Conduct a hypothesis test at the 0.05 significance level evaluating whether the average weight gained by younger mothers is more than the average weight gained by mature mothers.

Write hypotheses
\[H_0: \mu_y - \mu_m = 0\] \[H_A: \mu_y - \mu_m > 0\] One-tailed test
Test by confidence interval or p-value and decision

# Extract our samples and the relevant data about them
youngerGained <- subset(ncbirths, mature == "younger mom" & !is.na(gained))$gained
youngerGained_mean <- mean(youngerGained)
youngerGained_sd <- sd(youngerGained)
youngerGained_ss <- length(youngerGained)

matureGained <- subset(ncbirths, mature == "mature mom" & !is.na(gained))$gained
matureGained_mean <- mean(matureGained)
matureGained_sd <- sd(matureGained)
matureGained_ss <- length(matureGained)

# Calculate our standard error
se <- sqrt((youngerGained_sd^2/youngerGained_ss)+(matureGained_sd^2/matureGained_ss))

# Calculate our point estimate and test statistic
pe <- youngerGained_mean - matureGained_mean
t <- pe / se

pt(t, df=min(c(youngerGained_ss, matureGained_ss))-1,lower.tail = FALSE)

## [1] 0.08553767

Conclusion
As our p-value is greater than .05 we fail to reject the null hypothesis.
We do not have sufficient evidence to suggest that younger mothers gain more weight than mature mothers.

Question 7

Determine the weight cutoff for babies being classified as “low” or “not low”. Use a method of your choice, describe how you accomplished your answer, and explain as needed why you believe your answer is accurate. (This is a non-inference task)

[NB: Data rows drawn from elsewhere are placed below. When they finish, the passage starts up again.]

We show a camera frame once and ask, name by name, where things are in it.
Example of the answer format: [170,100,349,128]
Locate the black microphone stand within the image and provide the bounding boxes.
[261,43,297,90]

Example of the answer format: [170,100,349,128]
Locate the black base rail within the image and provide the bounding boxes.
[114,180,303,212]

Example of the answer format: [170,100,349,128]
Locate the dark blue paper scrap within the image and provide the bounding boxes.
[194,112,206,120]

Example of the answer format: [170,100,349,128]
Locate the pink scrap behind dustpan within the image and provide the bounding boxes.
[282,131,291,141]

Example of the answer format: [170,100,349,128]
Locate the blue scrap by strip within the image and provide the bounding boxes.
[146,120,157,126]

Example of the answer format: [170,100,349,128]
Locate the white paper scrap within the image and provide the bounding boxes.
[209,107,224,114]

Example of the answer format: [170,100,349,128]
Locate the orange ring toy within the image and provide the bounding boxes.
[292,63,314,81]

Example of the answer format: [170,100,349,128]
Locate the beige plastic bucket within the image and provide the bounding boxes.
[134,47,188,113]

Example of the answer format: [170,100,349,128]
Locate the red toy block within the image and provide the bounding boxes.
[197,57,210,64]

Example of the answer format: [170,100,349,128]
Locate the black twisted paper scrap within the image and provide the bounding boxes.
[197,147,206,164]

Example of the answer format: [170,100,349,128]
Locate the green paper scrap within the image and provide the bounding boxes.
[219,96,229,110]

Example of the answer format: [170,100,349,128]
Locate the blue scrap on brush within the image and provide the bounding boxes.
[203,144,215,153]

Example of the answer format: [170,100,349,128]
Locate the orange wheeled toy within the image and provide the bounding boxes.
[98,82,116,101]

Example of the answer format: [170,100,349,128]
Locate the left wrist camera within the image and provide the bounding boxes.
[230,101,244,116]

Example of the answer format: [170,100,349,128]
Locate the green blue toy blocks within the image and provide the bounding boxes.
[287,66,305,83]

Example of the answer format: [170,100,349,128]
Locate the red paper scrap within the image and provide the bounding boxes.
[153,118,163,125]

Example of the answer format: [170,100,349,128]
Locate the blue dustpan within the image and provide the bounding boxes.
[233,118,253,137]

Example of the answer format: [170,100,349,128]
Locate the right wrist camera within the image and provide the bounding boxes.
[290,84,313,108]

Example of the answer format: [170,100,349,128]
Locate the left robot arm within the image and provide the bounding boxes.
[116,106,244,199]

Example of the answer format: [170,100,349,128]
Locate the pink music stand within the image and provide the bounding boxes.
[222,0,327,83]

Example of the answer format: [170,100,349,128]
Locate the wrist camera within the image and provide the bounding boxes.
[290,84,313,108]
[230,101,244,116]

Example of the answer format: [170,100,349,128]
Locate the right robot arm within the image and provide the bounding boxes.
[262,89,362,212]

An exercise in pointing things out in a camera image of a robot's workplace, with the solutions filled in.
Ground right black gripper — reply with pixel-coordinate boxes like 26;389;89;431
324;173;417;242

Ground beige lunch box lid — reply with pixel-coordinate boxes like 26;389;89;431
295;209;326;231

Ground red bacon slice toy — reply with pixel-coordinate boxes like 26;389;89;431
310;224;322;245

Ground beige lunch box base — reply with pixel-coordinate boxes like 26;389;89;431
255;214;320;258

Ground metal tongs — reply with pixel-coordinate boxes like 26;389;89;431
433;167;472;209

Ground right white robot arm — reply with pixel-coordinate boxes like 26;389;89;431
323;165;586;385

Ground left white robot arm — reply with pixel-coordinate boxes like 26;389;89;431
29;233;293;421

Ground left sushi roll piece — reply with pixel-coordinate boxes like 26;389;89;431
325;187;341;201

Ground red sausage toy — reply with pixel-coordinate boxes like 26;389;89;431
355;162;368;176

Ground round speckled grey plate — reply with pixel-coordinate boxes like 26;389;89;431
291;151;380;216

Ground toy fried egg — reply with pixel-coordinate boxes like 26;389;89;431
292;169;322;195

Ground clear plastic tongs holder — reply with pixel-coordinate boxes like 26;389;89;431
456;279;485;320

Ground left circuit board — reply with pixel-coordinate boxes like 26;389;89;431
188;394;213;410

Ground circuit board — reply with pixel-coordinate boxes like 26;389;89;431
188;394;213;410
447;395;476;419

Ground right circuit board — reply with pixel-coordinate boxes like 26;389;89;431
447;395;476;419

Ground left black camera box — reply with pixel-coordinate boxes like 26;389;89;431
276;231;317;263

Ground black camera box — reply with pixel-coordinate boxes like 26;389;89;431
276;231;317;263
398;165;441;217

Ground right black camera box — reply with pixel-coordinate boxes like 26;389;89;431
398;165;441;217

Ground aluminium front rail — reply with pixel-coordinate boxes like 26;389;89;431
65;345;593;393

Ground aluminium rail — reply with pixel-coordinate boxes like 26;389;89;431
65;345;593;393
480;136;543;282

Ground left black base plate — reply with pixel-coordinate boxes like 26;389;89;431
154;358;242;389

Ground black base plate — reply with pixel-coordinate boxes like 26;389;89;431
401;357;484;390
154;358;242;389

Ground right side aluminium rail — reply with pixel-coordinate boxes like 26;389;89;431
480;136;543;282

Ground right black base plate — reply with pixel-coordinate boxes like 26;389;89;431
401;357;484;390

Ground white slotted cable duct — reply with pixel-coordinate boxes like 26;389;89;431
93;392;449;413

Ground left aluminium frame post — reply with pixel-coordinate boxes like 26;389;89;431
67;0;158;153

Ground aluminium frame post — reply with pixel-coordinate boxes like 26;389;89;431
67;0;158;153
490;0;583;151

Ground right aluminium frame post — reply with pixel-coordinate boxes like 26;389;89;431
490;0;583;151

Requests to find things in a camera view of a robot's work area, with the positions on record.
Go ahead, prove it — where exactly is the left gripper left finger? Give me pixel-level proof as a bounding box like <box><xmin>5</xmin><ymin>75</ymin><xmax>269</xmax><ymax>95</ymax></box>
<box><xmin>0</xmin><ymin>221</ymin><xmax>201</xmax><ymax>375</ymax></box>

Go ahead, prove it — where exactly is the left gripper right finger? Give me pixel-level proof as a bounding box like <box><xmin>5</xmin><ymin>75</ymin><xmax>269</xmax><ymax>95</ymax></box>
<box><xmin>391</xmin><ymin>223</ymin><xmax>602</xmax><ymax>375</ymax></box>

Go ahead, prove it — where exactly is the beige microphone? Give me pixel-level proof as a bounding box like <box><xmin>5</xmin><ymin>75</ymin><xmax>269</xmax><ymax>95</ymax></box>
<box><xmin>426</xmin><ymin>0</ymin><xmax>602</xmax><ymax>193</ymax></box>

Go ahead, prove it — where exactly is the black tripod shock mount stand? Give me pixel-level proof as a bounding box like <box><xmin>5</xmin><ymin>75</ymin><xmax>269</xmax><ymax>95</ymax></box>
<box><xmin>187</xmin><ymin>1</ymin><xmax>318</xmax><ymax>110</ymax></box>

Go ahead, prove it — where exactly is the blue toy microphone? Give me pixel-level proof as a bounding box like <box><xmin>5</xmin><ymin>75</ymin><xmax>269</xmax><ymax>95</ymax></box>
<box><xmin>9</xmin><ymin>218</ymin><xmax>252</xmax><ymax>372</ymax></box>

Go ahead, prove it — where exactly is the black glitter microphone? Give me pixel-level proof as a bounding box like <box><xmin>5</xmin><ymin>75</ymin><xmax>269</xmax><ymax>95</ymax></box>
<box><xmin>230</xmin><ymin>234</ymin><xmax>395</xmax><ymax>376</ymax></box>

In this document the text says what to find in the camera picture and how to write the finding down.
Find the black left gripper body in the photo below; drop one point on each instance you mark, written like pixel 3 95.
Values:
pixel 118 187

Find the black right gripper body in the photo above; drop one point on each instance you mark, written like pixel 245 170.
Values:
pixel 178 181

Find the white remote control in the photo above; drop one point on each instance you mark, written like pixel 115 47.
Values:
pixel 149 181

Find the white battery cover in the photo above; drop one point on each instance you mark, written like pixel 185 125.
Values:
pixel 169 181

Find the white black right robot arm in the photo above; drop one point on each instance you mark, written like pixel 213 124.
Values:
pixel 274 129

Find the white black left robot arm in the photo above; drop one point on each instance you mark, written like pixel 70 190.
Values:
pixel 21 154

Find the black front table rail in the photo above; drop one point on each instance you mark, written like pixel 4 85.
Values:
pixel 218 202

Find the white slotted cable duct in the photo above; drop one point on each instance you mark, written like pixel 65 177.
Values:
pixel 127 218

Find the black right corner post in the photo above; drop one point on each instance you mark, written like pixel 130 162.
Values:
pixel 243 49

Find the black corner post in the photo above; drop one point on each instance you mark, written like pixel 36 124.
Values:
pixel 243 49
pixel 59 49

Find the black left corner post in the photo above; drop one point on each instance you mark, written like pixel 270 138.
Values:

max(ncbirths[ncbirths$lowbirthweight == "low", ]$weight) # Print the largest number considered "low"

## [1] 5.5

min(ncbirths[ncbirths$lowbirthweight == "not low", ]$weight) # Print the smallest number considered "not low"

## [1] 5.56

It is reasonable to assume that the cutoff between “low” and “not low” babies is 5.5lbs. This number is the value of the largest low number and is just below smallest high number. It is also a number which is unlikely to happen by chance and is quite likely to be picked by a human as it appears to be a “nice” number.

Question 8

Pick a pair of numerical and categorical variables from the ncbirths dataset and come up with a research question evaluating the relationship between these variables. Formulate the question in a way that it can be answered using a hypothesis test and/or a confidence interval.

Question
Is there a difference in birth weight between mature and young mothers.
Write hypotheses
\[H_0: \mu_y - \mu_m = 0\] \[H_A: \mu_y - \mu_m \neq 0\] Two-tailed test
Test by confidence interval or p-value and decision

# Extract our samples and the relevant data about them
youngerWeight <- subset(ncbirths, mature == "younger mom" & !is.na(weight))$weight
youngerWeight_mean <- mean(youngerWeight)
youngerWeight_sd <- sd(youngerWeight)
youngerWeight_ss <- length(youngerWeight)

matureWeight <- subset(ncbirths, mature == "mature mom" & !is.na(weight))$weight
matureWeight_mean <- mean(matureWeight)
matureWeight_sd <- sd(matureWeight)
matureWeight_ss <- length(matureWeight)

# Calculate our standard error
se <- sqrt((youngerWeight_sd^2/youngerWeight_ss)+(matureWeight_sd^2/matureWeight_ss))

# Calculate our point estimate and test statistic
pe <- youngerWeight_mean - matureWeight_mean
t <- pe / se

pt(abs(t), df=min(c(youngerWeight_ss, matureWeight_ss))-1,lower.tail = FALSE) * 2

## [1] 0.8528517

Conclusion
As our p-value is quite large we must fail to reject the null hypothesis.
We do not have sufficient evidence to suggest that younger mothers babies weigh differently than mature mothers babies.